Previous work (Cullen and Taube, 2017; Shinder and Taube, 2014b) has proposed that the attenuation of HD responses under restraint/passive motion conditions is related to the attenuation of neuronal responses in central vestibular pathways during active (as compared to passive) self-motion. However, several arguments can be raised against this interpretation.

1. As illustrated in Fig. 2 (and easily verified by behavioral studies; see Laurens and Angelaki 2017), under most circumstances the final self-motion estimate, which is the signal that should update the ring attractor, is identical during active and passive motion.

2. Neuronal firing in the VN is attenuated during active motion (Cullen 2012; 2014), when HD cells respond consistently and not during passive motion, when HD responses may be attenuated (Shinder and Taube 2014a,b). Thus, the effects in the two cell types are opposite.

3. HD responses are attenuated in restrained animals, when placed statically in different directions (Shinder and Taube 2014a), but are not attenuated in freely-moving animals that pause facing different directions. Yet, self-motion signals originating from the vestibular organs are equal to zero in both of these situations, regardless of whether or not the animal is restrained. Thus, this difference cannot be explained by considerations about the attenuation of VN responses during passive motion.

4. Indeed, notions of “passive motion” and “restrained animals” are often confounded. While all experiments on restrained animals use passive motion, passive motion can also be applied to freely moving, as well as, restrained animals. For example, Blair and Sharp (1996) rotated the platform onto which animals walked, and found that HD cells can track motion applied in this manner. Thus, ‘passive’ motion is not the problem for appropriate HD updating; restraint appears to be the problem.

5. Finally, but most importantly, the restrained/passive motion findings of Shinder and Taube (2011; 2014a) are inconsistent with simulations based on an attenuated self-motion signal, as shown next.

Recall that recurrent connections within the ring attractor amplify HD responses by allowing cells with similar PDs to activate each other while inhibiting other cells (Fig. 1C). This property is further highlighted in Fig. 3B–G, which simulates both the instantaneous firing (left panels) and average azimuth tuning (right panels; black) of a HD cell. In a simulation where the strength of all recurrent connections is lowered by 50% (see Suppl. Methods), the HD cell retains its PD, but its peak firing rate is reduced and its baseline firing rate increases (compare Fig. 3D,E vs. 3B,C). Importantly, the cell exhibits the same response curve in a simulation where the animal is positioned statically for several seconds at each orientation (black vs. red curves).

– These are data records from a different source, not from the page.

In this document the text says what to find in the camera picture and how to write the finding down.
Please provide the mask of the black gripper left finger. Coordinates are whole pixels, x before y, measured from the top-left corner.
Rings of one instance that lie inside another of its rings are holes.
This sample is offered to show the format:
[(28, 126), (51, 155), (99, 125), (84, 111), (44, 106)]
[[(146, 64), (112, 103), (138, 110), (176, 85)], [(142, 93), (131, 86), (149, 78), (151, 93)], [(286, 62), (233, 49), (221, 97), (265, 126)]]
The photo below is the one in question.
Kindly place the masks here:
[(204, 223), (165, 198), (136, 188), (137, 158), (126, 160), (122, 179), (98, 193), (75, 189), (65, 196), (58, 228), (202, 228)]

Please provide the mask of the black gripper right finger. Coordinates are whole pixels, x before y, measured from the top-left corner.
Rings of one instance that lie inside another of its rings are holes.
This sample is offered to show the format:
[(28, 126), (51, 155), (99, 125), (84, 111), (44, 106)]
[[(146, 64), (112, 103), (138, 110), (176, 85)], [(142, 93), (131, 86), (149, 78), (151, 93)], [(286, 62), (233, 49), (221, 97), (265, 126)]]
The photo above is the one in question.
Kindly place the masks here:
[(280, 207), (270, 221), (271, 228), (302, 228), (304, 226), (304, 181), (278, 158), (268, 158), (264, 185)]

In contrast, when the strength of recurrent connections remains unchanged but the self-motion velocity drive is “attenuated” by 50% (thus, inducing a mismatch between the velocity input to the ring attractor and the animal’s velocity), the packet of activity drifts relative to the actual head direction and coincides only occasionally with the cell’s PD (Fig. 3F, red vertical bars). The corresponding tuning (Fig. 3G, black) exhibits a weak peak at the cell’s PD (in this particular simulation, bursting occurs more often in the PD because visual information anchors the cell’s response to some extent). Although the average tuning curves in Fig. 3E and Fig. 3G (black) are somewhat similar, the instantaneous pattern of activity burst firing in Fig. 3D and Fig. 3F are entirely different.

We can now compare these simulations with the experimental findings of Shinder and Taube (2011; 2014a). The reduced responses observed in restrained/passive rotation experiments (Shinder and Taube 2014a), where HD cells respond consistently when the animal faces the PD but with a lower modulation amplitude, resemble the predictions of Fig. 3D (changes in the strength of recurrent connections), and not Fig. 3F (changes in the magnitude of input drive). Thus, we reason that restraining animals results in a decrease of recurrent connection strength in the HD attractor, probably though a tonic modulatory process. This recurrent activity may be restored by moving the animal rapidly (interestingly, even head translation may improve HD cell responses in the restrained animal; Shinder and Taube, 2011).

Although these simulations provide a theoretical interpretation of the Taube and colleagues’ experimental findings, how and where such tonic modulatory is implemented remains unknown. The simulations in Fig. 3 are based on a simplified version of Stringer et al. (2002) (see Suppl. Methods), in which the reduction of the hill of activity is achieved by lowering the strength of both excitatory and inhibitory connections. From a theoretical point of view, there are multiple mechanisms through which a tonic modulation of the network properties may reproduce the consequence of restraining (see e.g. Song and Wang 2005). In this respect, it is also noteworthy that neuronal responses in the dorsal tegmental nucleus, which is thought to be part of the HD attractor, are profoundly altered (and often suppressed) in restrained rats (Sharp et al. 2001b).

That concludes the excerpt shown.